An 8-year-old boy was amongst the dancing revelers on the streets of NYC last weekend, participating in the 2015 NYC Pride Parade. NewNowNext posted his image to their Facebook page.

When people see a child completely comfortable in his own skin, it’s hard for them to grasp it. Our culture has pushed heteronormativity for so long — what will it look like when we finally start to break away from that, and accept people for who they really are? I imagine it will look a lot like this beautiful boy, dancing freely in the streets.

© NewNowNext/ Facebook

As you can imagine, there was some backlash to the photo. His mother responded to those who thought it was “inappropriate” for her child to be participating in the festivities in the most beautiful way:

“He has always been very gender fluid when it came to toys and his development. He preferred fashion dolls to action figures. I looked at both in the store and figured that the action figure was as much a doll as a Barbie, so if he wanted the one marketed to girls, that was fine with me.

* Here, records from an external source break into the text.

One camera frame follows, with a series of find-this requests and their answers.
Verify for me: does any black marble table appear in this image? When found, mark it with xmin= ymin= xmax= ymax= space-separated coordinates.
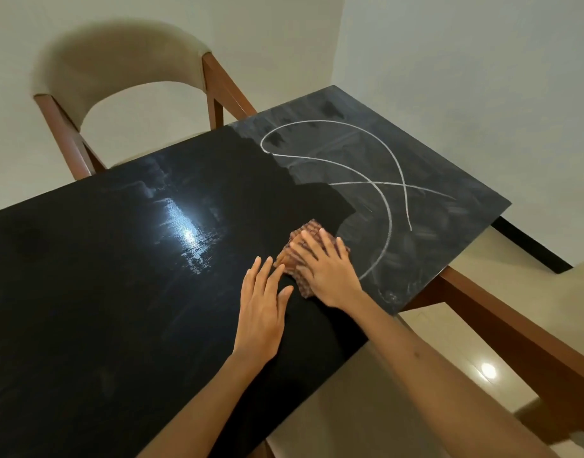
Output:
xmin=0 ymin=84 xmax=512 ymax=458

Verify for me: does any person's left forearm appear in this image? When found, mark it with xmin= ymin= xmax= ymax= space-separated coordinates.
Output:
xmin=139 ymin=350 xmax=273 ymax=458

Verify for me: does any person's right forearm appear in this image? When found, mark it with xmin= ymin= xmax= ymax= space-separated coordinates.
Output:
xmin=347 ymin=293 xmax=560 ymax=458

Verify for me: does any person's left hand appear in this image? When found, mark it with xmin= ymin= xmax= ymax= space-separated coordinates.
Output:
xmin=232 ymin=256 xmax=295 ymax=366

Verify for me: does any person's right hand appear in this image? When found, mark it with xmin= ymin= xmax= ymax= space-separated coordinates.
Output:
xmin=287 ymin=227 xmax=367 ymax=313

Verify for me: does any beige cushioned wooden chair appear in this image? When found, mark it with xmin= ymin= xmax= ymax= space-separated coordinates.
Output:
xmin=265 ymin=257 xmax=584 ymax=458
xmin=32 ymin=18 xmax=258 ymax=181

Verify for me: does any brown striped cloth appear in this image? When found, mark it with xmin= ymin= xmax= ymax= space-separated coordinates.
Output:
xmin=272 ymin=219 xmax=352 ymax=299

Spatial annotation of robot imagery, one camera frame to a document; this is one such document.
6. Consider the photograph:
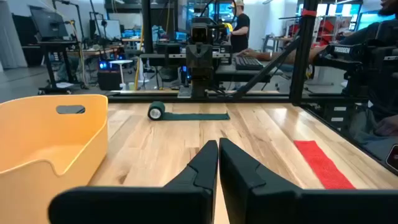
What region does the black keyboard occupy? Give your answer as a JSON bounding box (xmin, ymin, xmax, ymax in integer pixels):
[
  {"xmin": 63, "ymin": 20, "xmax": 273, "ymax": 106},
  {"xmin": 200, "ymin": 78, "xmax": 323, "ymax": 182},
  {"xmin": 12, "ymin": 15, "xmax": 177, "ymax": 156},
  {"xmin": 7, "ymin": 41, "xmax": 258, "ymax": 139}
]
[{"xmin": 234, "ymin": 55, "xmax": 264, "ymax": 71}]

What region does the yellow plastic bin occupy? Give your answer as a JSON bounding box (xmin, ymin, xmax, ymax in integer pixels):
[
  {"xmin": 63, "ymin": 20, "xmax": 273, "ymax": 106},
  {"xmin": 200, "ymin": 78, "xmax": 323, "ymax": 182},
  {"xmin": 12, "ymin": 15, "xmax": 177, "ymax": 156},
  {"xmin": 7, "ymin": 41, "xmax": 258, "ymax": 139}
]
[{"xmin": 0, "ymin": 94, "xmax": 109, "ymax": 224}]

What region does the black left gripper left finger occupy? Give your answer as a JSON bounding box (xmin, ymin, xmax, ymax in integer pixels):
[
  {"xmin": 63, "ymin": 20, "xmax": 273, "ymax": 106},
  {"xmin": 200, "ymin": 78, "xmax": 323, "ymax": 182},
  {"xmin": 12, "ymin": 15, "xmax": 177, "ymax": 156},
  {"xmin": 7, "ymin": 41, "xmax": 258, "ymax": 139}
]
[{"xmin": 48, "ymin": 139, "xmax": 219, "ymax": 224}]

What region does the person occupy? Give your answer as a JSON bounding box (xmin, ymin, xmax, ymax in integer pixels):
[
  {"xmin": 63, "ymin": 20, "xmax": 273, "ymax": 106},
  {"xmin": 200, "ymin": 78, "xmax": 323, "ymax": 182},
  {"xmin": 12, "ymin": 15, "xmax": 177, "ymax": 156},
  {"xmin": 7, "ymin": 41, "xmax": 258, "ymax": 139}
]
[
  {"xmin": 239, "ymin": 0, "xmax": 398, "ymax": 162},
  {"xmin": 228, "ymin": 0, "xmax": 251, "ymax": 54}
]

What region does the black rolling stand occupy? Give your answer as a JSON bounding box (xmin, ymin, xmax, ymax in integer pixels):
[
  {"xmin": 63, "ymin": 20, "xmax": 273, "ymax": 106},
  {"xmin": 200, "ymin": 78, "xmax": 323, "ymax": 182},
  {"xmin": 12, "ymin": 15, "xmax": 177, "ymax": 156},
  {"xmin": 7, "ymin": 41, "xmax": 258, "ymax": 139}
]
[{"xmin": 36, "ymin": 40, "xmax": 83, "ymax": 95}]

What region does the yellow cable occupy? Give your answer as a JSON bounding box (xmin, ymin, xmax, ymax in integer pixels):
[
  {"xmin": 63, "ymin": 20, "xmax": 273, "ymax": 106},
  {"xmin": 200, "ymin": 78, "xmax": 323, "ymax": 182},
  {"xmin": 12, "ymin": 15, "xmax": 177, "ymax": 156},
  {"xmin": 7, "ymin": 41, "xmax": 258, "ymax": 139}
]
[{"xmin": 134, "ymin": 18, "xmax": 146, "ymax": 91}]

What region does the black computer tower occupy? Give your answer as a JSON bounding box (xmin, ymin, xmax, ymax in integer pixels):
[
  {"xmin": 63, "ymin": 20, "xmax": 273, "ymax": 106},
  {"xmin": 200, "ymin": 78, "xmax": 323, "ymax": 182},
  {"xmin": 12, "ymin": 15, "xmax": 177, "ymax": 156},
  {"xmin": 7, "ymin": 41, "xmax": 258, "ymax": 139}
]
[{"xmin": 97, "ymin": 58, "xmax": 123, "ymax": 91}]

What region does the dark monitor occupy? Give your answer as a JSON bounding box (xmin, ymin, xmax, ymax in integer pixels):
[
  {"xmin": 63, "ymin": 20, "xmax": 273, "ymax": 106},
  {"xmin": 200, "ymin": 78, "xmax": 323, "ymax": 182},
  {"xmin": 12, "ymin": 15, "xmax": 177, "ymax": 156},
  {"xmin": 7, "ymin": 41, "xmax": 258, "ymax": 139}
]
[{"xmin": 29, "ymin": 5, "xmax": 70, "ymax": 42}]

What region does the white round stool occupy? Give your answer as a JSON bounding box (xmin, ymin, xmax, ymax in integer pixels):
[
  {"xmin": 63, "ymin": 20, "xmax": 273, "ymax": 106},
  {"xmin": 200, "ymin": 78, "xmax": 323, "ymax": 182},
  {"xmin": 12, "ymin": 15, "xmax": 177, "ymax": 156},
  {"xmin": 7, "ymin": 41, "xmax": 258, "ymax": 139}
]
[{"xmin": 109, "ymin": 59, "xmax": 134, "ymax": 91}]

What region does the white framed screen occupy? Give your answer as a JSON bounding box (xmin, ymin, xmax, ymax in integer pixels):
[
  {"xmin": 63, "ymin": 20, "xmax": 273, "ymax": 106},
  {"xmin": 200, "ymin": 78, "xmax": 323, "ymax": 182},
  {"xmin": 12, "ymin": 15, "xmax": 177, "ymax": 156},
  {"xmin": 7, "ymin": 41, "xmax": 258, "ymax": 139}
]
[{"xmin": 95, "ymin": 19, "xmax": 123, "ymax": 40}]

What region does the dark computer desk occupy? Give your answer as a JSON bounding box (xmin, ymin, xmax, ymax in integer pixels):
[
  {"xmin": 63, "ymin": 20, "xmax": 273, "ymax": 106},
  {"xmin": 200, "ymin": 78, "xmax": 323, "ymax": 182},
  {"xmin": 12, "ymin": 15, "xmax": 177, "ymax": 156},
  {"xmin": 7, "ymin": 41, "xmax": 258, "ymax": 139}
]
[{"xmin": 139, "ymin": 51, "xmax": 284, "ymax": 84}]

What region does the red bandage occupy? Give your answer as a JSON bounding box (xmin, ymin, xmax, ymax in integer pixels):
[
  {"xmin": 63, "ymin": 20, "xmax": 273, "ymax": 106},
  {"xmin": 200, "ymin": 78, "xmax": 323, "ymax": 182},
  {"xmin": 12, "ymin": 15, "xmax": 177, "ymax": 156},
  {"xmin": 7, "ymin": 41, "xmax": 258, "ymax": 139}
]
[{"xmin": 294, "ymin": 140, "xmax": 356, "ymax": 190}]

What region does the green bandage roll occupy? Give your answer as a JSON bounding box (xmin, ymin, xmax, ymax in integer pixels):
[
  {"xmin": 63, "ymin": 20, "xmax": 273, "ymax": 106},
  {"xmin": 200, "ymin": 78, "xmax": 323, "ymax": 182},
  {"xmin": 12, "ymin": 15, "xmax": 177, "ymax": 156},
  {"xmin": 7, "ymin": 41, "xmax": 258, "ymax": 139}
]
[{"xmin": 147, "ymin": 101, "xmax": 231, "ymax": 121}]

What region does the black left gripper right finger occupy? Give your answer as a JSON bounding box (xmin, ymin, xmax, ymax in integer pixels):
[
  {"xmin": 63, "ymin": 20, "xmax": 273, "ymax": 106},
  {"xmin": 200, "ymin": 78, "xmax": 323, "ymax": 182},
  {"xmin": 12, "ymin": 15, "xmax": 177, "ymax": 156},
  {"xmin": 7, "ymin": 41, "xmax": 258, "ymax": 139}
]
[{"xmin": 218, "ymin": 137, "xmax": 398, "ymax": 224}]

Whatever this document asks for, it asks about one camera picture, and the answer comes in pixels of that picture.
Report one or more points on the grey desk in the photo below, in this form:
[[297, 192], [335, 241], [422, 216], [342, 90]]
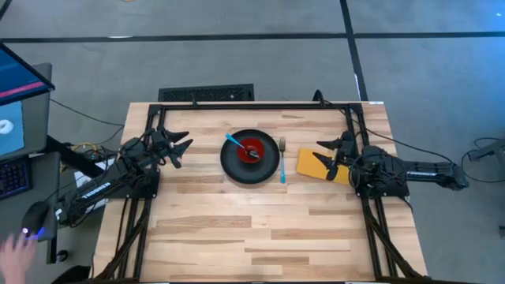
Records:
[[43, 118]]

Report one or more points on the person's hand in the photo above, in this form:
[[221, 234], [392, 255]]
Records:
[[16, 256]]

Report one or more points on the black keyboard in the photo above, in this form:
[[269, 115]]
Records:
[[12, 177]]

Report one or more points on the black floor vent grille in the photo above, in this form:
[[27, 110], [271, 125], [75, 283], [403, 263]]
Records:
[[205, 93]]

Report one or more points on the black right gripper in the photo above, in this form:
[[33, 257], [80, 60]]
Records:
[[346, 152]]

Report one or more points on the black desk caster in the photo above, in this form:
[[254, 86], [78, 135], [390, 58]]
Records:
[[61, 256]]

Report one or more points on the screen with blue picture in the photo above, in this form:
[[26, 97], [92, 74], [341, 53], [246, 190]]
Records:
[[10, 128]]

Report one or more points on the black aluminium rig frame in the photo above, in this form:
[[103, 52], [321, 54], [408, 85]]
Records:
[[256, 106]]

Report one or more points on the tilted computer monitor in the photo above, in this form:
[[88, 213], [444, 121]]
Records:
[[19, 75]]

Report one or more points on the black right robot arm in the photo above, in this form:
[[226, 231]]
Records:
[[394, 169]]

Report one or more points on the black round plate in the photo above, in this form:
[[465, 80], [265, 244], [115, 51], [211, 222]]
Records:
[[230, 161]]

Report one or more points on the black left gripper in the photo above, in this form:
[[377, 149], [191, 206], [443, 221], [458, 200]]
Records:
[[161, 144]]

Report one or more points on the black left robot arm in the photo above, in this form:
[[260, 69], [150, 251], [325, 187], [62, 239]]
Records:
[[102, 181]]

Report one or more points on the black diagonal desk strut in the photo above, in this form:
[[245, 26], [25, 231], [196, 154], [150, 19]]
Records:
[[71, 155]]

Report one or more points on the grey stand leg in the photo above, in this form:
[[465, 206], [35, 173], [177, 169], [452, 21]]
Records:
[[491, 148]]

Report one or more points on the black computer mouse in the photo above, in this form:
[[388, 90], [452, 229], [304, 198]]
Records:
[[34, 217]]

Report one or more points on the black bowl with red inside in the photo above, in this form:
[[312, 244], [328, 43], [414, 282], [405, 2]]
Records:
[[245, 157]]

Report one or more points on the yellow sponge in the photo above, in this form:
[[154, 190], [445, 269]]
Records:
[[309, 163]]

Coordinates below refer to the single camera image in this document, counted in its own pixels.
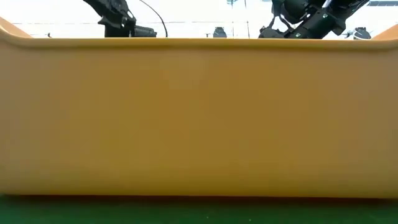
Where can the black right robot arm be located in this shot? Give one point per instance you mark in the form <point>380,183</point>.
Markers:
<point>317,20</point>

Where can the green table mat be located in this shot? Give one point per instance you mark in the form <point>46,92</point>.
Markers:
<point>199,213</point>

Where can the dark round background object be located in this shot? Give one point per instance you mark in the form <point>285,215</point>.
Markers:
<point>219,32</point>
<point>360,33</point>

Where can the orange plastic bin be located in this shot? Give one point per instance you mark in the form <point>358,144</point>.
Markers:
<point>199,118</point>

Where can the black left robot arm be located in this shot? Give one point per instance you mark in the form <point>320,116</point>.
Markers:
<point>113,17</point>

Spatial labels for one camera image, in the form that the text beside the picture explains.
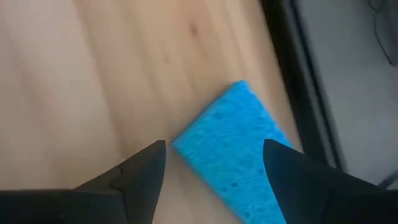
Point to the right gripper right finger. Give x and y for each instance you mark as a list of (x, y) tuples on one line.
[(326, 199)]

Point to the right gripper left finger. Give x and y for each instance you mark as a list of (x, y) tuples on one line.
[(93, 202)]

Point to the blue rectangular sponge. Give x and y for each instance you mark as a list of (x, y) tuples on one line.
[(230, 140)]

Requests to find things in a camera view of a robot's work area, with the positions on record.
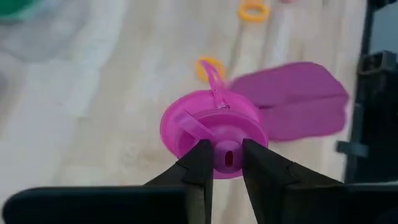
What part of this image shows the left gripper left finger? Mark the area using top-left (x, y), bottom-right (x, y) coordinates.
top-left (1, 139), bottom-right (215, 224)

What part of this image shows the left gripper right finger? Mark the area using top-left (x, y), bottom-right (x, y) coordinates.
top-left (242, 138), bottom-right (398, 224)

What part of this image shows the pink plastic sports bottle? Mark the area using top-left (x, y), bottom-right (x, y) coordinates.
top-left (159, 60), bottom-right (269, 180)

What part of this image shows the dark green microfibre cloth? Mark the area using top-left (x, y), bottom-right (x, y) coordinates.
top-left (0, 0), bottom-right (40, 16)

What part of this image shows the magenta microfibre cloth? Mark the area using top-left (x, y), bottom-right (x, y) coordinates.
top-left (229, 61), bottom-right (350, 143)

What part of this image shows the orange coil wrist ring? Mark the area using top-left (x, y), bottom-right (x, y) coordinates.
top-left (238, 0), bottom-right (271, 24)
top-left (195, 56), bottom-right (226, 83)

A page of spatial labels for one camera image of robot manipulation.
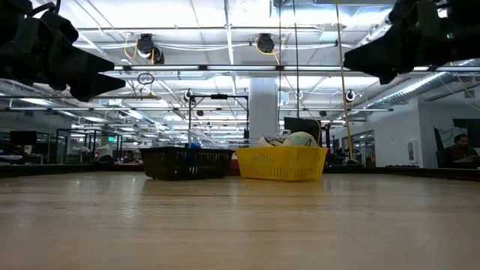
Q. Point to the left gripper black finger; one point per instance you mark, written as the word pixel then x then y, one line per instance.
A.
pixel 97 87
pixel 86 62

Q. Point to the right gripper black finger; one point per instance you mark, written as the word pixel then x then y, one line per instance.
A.
pixel 390 77
pixel 386 52

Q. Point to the red snack packet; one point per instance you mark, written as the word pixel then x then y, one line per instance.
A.
pixel 234 167

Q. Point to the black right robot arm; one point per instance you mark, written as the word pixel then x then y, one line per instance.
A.
pixel 468 33

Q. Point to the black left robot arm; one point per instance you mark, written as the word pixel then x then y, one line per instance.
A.
pixel 11 7

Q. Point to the seated person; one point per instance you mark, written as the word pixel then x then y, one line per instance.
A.
pixel 459 152

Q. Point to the black mesh panel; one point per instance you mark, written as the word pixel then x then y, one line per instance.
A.
pixel 300 127

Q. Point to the black plastic basket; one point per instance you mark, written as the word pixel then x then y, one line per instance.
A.
pixel 187 165

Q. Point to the white building column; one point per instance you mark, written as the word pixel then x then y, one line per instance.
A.
pixel 262 112

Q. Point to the yellow plastic basket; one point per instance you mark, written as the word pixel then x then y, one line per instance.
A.
pixel 281 165

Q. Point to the long ceiling light bar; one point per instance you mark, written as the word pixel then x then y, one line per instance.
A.
pixel 240 68

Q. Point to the black aluminium table frame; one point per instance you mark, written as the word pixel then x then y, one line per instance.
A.
pixel 56 169

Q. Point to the black gantry frame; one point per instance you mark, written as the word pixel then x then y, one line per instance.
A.
pixel 219 96

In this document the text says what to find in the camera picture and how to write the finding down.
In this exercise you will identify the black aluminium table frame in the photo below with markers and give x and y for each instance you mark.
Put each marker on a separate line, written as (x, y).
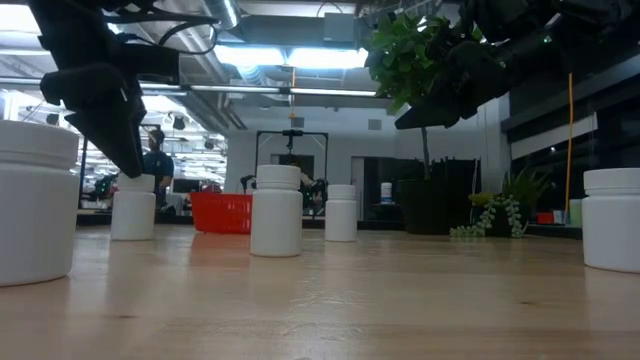
(375, 225)

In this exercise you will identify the black robot station frame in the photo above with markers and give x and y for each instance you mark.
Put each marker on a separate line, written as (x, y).
(82, 175)
(292, 133)

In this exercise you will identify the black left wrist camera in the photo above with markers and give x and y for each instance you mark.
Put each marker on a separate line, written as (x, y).
(80, 87)

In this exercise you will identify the red plastic basket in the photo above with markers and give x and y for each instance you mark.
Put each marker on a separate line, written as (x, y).
(220, 212)

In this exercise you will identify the small red box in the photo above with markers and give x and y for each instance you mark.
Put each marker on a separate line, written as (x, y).
(545, 218)

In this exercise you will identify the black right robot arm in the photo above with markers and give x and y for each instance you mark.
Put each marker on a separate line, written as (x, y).
(575, 20)

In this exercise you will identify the black cabinet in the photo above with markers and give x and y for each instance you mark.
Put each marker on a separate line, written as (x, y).
(465, 190)

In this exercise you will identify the tall green potted plant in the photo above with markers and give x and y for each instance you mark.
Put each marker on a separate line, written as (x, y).
(400, 55)

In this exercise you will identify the pale green cup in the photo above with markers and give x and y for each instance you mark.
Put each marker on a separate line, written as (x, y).
(576, 214)

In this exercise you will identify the white blue-banded canister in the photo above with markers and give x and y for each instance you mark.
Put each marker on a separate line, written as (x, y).
(386, 192)

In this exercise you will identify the person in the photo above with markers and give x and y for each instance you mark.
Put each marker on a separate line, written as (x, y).
(159, 167)

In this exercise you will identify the long linear ceiling light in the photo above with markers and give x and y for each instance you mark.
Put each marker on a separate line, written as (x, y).
(325, 91)

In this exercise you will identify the black background robot arm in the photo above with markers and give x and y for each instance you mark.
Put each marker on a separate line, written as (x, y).
(317, 192)

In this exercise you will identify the grey ceiling box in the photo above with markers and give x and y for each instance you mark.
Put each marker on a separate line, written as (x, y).
(340, 27)

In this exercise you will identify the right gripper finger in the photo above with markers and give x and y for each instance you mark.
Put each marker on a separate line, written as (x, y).
(440, 122)
(435, 109)

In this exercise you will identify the silver ventilation duct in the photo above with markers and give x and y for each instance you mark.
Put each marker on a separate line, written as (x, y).
(220, 12)

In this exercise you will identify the small trailing succulent plant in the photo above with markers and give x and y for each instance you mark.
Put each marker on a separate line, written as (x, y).
(500, 215)

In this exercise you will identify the white plastic pill bottle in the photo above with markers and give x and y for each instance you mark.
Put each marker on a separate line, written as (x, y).
(132, 215)
(35, 210)
(341, 217)
(276, 215)
(612, 225)

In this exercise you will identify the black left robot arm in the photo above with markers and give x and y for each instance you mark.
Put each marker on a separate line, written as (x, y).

He also likes to play with trains, especially wooden subway trains. He never wanted to play sports and likes to draw pictures and do word searches. He goes to ballet class and loves to dance. He loves drag queens and thinks that it is fantastic that boys can play dress up and become beautiful girls, even after they grow up. He, himself, likes to play dress up in skirts and dresses, but most days he looks like any other ‘boy.’

He is a shy boy who is self-conscious about his missing teeth when he smiles and very intelligent. He doesn’t like school because he gets bullied, but he does well academically. We do our best to stop the bullying and involve the LGBT services at his school. We keep him involved in the LGBT community because we believe that by speaking to other people who were like him when they were his age reinforces that he is of value and that his life as he wants to live it is okay.

He is 8 years old and is starting to get crushes on boys. That is pretty much the extent of what he knows about sexuality. I do my job as a parent and censor things in his life that may not be appropriate…He is old enough and smart enough to know he would be marching in the Pride parade in front of thousands of people and did all of it willingly. In fact, I thought he would stop after 10 blocks of walking, but he felt so good about being dressed up and being who he is that he vogued and danced the entire two miles. We collaborated on the outfit and this is how he wanted to look today.

This was his Pride today. He felt it. He loved it. He was it. These children will be our future. Embrace who they are. All they are asking for is the same love, respect, and acceptance of themselves as any child would.”

If I have one wish for myself as a parent, it’s that I’ll always be able to love my kids completely unconditionally and support whoever it is they become. We are not our children; we are merely vessels through which they arrive to this world. Remembering this is one of the toughest parts of parenting. Kudos to this mom for succeeding in our most important task as parents: showering our children with unconditional love.